On March 11, 2022, Mr. Hall and Marta T. Hall filed their Amendment No. 8 to the Schedule 13D (the “Amendment No. 8”) with respect to the Company, announcing their intent to submit a business proposal and nominate a slate of highly-qualified director nominees for election at the Annual Meeting. A copy of the Amendment No. 8 is attached hereto as Exhibit 1 and is incorporated herein by reference.
CERTAIN INFORMATION CONCERNING THE PARTICIPANTS
David S. Hall, together with the other participants named herein, intends to file a preliminary proxy statement and accompanying proxy card with the Securities and Exchange Commission (“SEC”) to be used to solicit votes for the election of his director nominees at the 2022 annual meeting of stockholders of Velodyne Lidar, Inc., a Delaware corporation (the “Company”).

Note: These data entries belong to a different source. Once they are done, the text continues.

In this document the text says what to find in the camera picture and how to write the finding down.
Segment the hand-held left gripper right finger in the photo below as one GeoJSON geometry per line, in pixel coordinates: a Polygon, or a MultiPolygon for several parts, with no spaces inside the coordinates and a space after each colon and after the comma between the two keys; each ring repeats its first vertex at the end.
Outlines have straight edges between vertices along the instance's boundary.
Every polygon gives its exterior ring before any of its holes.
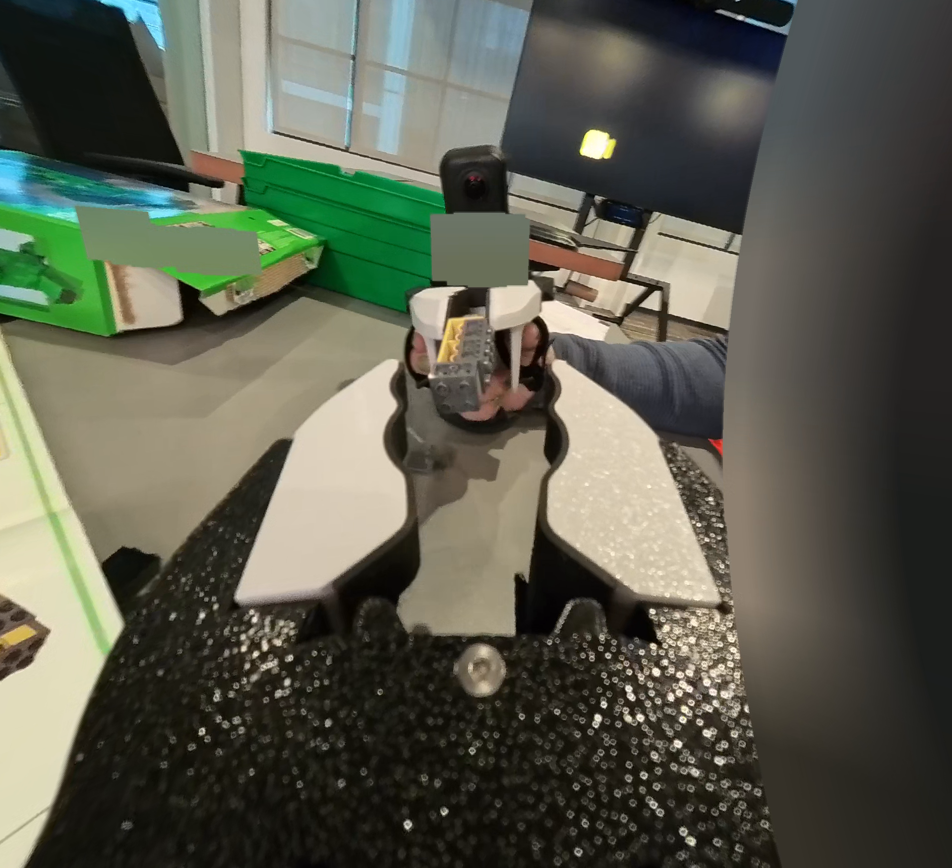
{"type": "Polygon", "coordinates": [[[721,595],[659,437],[566,362],[551,367],[539,498],[539,632],[575,600],[631,636],[651,607],[718,611],[721,595]]]}

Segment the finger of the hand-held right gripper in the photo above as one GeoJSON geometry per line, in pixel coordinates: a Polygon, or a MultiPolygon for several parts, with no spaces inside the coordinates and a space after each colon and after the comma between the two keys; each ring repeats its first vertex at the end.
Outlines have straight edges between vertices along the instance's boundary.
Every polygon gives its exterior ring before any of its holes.
{"type": "Polygon", "coordinates": [[[520,384],[523,333],[541,314],[541,290],[535,282],[491,287],[486,293],[485,314],[494,335],[505,340],[509,387],[515,391],[520,384]]]}
{"type": "Polygon", "coordinates": [[[429,287],[413,292],[408,303],[413,330],[423,337],[442,337],[449,303],[457,293],[457,286],[429,287]]]}

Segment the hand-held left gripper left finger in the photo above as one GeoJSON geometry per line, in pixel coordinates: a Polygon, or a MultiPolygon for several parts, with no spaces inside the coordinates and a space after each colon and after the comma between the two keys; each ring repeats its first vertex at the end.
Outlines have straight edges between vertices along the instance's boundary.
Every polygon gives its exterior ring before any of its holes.
{"type": "Polygon", "coordinates": [[[297,429],[239,578],[244,608],[303,603],[319,633],[351,630],[363,602],[397,605],[420,568],[406,469],[404,367],[385,360],[297,429]]]}

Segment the small grey bracket brick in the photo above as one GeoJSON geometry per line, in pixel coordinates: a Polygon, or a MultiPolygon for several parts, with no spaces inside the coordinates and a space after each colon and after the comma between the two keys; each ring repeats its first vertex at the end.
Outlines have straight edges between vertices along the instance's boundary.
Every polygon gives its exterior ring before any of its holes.
{"type": "Polygon", "coordinates": [[[453,449],[444,443],[413,439],[404,458],[413,475],[431,475],[447,470],[453,463],[453,449]]]}

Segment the grey desk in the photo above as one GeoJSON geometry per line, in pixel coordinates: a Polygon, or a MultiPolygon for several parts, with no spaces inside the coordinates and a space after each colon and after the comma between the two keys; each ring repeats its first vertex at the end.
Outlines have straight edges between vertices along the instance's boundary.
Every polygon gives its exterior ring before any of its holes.
{"type": "Polygon", "coordinates": [[[406,378],[420,568],[345,634],[234,593],[300,425],[385,360],[406,321],[297,292],[112,338],[24,321],[2,340],[101,564],[161,573],[89,698],[29,866],[730,866],[748,804],[742,688],[711,671],[718,611],[593,601],[539,632],[545,413],[442,422],[406,378]],[[730,778],[742,781],[741,791],[730,778]]]}

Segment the person's right hand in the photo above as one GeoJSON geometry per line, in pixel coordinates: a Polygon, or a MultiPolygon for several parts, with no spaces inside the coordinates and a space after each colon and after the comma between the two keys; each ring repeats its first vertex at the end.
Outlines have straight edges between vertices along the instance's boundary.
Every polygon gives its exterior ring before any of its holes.
{"type": "MultiPolygon", "coordinates": [[[[472,424],[494,428],[506,424],[510,415],[524,410],[530,400],[539,393],[544,386],[546,375],[546,356],[550,346],[550,335],[545,322],[540,316],[525,327],[522,341],[522,360],[520,384],[515,391],[509,387],[508,355],[505,350],[505,340],[497,338],[498,364],[496,371],[482,394],[481,408],[472,413],[461,415],[438,415],[445,421],[463,426],[472,424]]],[[[437,354],[441,340],[428,339],[409,328],[405,347],[404,364],[416,387],[428,391],[434,404],[430,389],[429,377],[436,365],[437,354]]]]}

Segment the table with wooden edge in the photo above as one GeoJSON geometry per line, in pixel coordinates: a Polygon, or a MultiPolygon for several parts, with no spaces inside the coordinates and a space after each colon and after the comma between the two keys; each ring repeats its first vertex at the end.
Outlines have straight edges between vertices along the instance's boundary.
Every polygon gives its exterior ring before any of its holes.
{"type": "Polygon", "coordinates": [[[639,275],[668,279],[689,261],[737,259],[730,251],[647,233],[637,248],[609,243],[530,219],[530,271],[566,271],[607,281],[639,275]]]}

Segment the green plastic crate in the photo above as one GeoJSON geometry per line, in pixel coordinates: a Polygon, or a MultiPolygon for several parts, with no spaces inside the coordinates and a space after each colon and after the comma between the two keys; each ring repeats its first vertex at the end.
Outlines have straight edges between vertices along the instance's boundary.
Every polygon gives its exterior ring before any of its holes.
{"type": "Polygon", "coordinates": [[[325,162],[242,150],[244,200],[325,244],[309,282],[398,312],[431,286],[435,190],[325,162]]]}

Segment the large black display screen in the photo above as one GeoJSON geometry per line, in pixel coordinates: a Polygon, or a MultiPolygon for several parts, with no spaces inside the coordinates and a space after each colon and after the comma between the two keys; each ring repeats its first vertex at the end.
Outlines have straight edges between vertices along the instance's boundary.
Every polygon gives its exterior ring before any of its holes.
{"type": "Polygon", "coordinates": [[[532,0],[507,168],[740,234],[785,43],[684,0],[532,0]]]}

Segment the black long brick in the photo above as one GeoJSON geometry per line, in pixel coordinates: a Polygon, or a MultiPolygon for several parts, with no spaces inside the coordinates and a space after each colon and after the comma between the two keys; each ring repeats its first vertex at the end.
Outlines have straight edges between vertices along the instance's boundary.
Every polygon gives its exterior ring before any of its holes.
{"type": "Polygon", "coordinates": [[[124,617],[136,609],[137,601],[161,573],[162,566],[160,556],[128,546],[101,562],[103,576],[124,617]]]}

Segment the open instruction booklet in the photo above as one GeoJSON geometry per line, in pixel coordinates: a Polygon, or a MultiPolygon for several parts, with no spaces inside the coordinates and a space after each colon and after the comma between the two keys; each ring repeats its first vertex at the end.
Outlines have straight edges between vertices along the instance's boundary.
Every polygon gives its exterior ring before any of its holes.
{"type": "Polygon", "coordinates": [[[1,864],[25,866],[123,619],[1,341],[1,864]]]}

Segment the green cardboard toy box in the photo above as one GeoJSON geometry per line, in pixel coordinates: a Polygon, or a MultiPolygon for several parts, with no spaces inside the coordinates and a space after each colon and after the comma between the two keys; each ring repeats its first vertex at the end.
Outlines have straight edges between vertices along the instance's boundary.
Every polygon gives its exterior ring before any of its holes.
{"type": "Polygon", "coordinates": [[[2,314],[91,335],[228,314],[315,271],[326,242],[267,211],[28,153],[1,156],[2,314]]]}

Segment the black mesh office chair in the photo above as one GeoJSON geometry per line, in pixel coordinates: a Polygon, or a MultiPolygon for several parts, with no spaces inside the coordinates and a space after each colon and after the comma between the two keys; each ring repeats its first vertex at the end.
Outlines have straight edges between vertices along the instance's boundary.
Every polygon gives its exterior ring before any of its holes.
{"type": "Polygon", "coordinates": [[[2,65],[42,156],[187,192],[189,169],[120,9],[94,0],[1,0],[2,65]]]}

MR. HALL STRONGLY ADVISES ALL STOCKHOLDERS OF THE COMPANY TO READ THE PROXY STATEMENT AND OTHER PROXY MATERIALS AS THEY BECOME AVAILABLE BECAUSE THEY WILL CONTAIN IMPORTANT INFORMATION. SUCH PROXY MATERIALS WILL BE AVAILABLE AT NO CHARGE ON THE SEC'S WEB SITE AT HTTP://WWW.SEC.GOV. IN ADDITION, THE PARTICIPANTS IN THIS PROXY SOLICITATION WILL PROVIDE COPIES OF THE PROXY STATEMENT WITHOUT CHARGE, WHEN AVAILABLE, UPON REQUEST. REQUESTS FOR COPIES SHOULD BE DIRECTED TO THE PARTICIPANTS' PROXY SOLICITOR.
The participants in the proxy solicitation are anticipated to be David S. Hall, Marta Thoma Hall and Nancy M. Amato.
As of the date hereof, Mr. Hall may be deemed to beneficially own 20,071,239 shares of common stock, par value $0.0001 per share (the “Common Stock”), of the Company, consisting of (i) 13,653,225 shares of Common Stock beneficially owned directly and (ii) 6,418,014 shares of Common Stock held by other stockholders of the Company over which, except under limited circumstances, Mr. Hall holds an irrevocable voting proxy. As of the date hereof, Mrs. Hall may be deemed to beneficially own 5,482,149 shares of Common Stock. As of the date hereof, Ms. Amato does not own, beneficially or of record, any securities of the Company.